Le déficit courant devrait se stabiliser. Cela sera dû en grande partie au déficit structurel du commerce des marchandises, puisque la hausse des exportations ne compensera que partiellement le rebond d’importations, composées d’achats de biens d’équipements, et d’une facture pétrolière élevée. L’excédent des services, durement affecté par la pandémie, devrait poursuivre sa reprise progressive vers son niveau d’avant-crise, grâce à l’activité du Port de Lomé.
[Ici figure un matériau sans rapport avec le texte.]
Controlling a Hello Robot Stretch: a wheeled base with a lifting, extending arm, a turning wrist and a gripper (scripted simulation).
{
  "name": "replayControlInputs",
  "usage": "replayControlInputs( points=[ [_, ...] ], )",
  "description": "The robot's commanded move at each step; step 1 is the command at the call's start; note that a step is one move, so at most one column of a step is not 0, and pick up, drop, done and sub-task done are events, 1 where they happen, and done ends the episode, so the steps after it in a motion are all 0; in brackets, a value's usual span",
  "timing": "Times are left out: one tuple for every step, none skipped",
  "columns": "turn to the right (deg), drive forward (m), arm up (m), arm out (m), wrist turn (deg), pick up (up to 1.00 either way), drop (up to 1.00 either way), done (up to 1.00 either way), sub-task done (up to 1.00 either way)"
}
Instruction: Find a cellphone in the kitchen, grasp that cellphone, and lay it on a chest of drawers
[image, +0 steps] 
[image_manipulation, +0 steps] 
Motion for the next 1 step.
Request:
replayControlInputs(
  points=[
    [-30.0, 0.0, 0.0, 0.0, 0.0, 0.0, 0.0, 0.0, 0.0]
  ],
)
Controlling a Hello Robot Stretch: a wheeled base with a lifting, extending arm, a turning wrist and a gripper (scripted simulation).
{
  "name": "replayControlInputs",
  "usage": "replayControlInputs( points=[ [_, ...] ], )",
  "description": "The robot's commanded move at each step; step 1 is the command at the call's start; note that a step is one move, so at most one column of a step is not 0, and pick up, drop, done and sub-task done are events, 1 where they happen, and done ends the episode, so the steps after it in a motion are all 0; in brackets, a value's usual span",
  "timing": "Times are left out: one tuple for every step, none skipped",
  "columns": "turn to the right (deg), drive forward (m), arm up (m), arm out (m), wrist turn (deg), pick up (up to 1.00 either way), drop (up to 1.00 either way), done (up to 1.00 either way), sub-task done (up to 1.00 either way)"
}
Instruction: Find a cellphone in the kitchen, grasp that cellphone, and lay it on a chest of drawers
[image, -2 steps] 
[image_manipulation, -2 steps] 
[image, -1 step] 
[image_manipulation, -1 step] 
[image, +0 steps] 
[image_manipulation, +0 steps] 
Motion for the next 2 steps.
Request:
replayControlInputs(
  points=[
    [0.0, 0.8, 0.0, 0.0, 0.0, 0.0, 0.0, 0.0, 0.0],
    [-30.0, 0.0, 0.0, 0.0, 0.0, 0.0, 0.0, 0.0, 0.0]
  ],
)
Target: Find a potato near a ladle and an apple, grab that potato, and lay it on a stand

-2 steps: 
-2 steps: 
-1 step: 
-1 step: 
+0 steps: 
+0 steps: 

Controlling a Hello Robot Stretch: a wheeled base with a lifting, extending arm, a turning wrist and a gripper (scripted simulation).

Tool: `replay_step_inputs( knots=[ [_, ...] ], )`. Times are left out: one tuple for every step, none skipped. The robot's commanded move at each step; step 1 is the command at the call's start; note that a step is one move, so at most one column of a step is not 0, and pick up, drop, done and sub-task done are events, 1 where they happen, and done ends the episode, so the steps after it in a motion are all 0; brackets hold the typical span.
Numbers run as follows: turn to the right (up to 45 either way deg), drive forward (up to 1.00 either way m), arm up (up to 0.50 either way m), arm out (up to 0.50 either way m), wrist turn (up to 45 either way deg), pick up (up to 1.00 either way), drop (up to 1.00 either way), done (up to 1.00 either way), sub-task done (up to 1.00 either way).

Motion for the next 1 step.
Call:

Il en va de même pour celui des transferts courants, qui devrait bénéficier de la hausse des envois de fonds depuis l’étranger, dans le contexte de la reprise mondiale. Le solde du compte des revenus primaires restera aussi excédentaire. Compte tenu de la faiblesse des entrées nettes de capitaux, le déficit devrait être largement financé par des dons et des prêts extérieurs, principalement à des conditions concessionnelles.

 

Instabilité sociopolitique et menaces sécuritaires

Au pouvoir depuis 2005, le président Faure Gnassingbé a été réélu en 2020 suite à des élections entachées d’accusations de fraude. Malgré sa réélection, l’insatisfaction générée par près de six décennies de domination des Gnassingbé à la tête de l’Etat (Gnassingbé Eyadéma, père de l’actuel président, fut président de 1967 à 2005) reste forte. En septembre 2021, le président a fait voter par le Parlement une nouvelle prolongation d’un an de l’état d’urgence sanitaire du pays, décrété depuis avril 2020, et permettant gouverner par décret. Une partie de l’opinion perçoit l’usage de ces mesures d’urgence comme un outil pour renforcer le contrôle du régime et réprimer les oppositions, alimentant le mécontentement. Le risque de troubles sociaux reste donc élevé. Toutefois, bien que le mécontentement public soit en hausse, le soutien de l’armée et des forces de sécurité devrait permettre d’assurer la continuité du pouvoir. Les inquiétudes concernant les fraudes électorales, la corruption généralisée et le recul des libertés fondamentales pourraient mettre en danger les relations du pays avec les donateurs occidentaux. L’environnement des affaires est aussi menacé par l’exposition du nord du pays à l’activé terroriste dans le Sahel (Burkina Faso, Mali et Niger).  Il pourrait également être menacé par l’activité croissante de piraterie dans le Golfe de Guinée, qui pourrait ralentir l’activité du port de Lomé, et freiner les ambitions de son développement.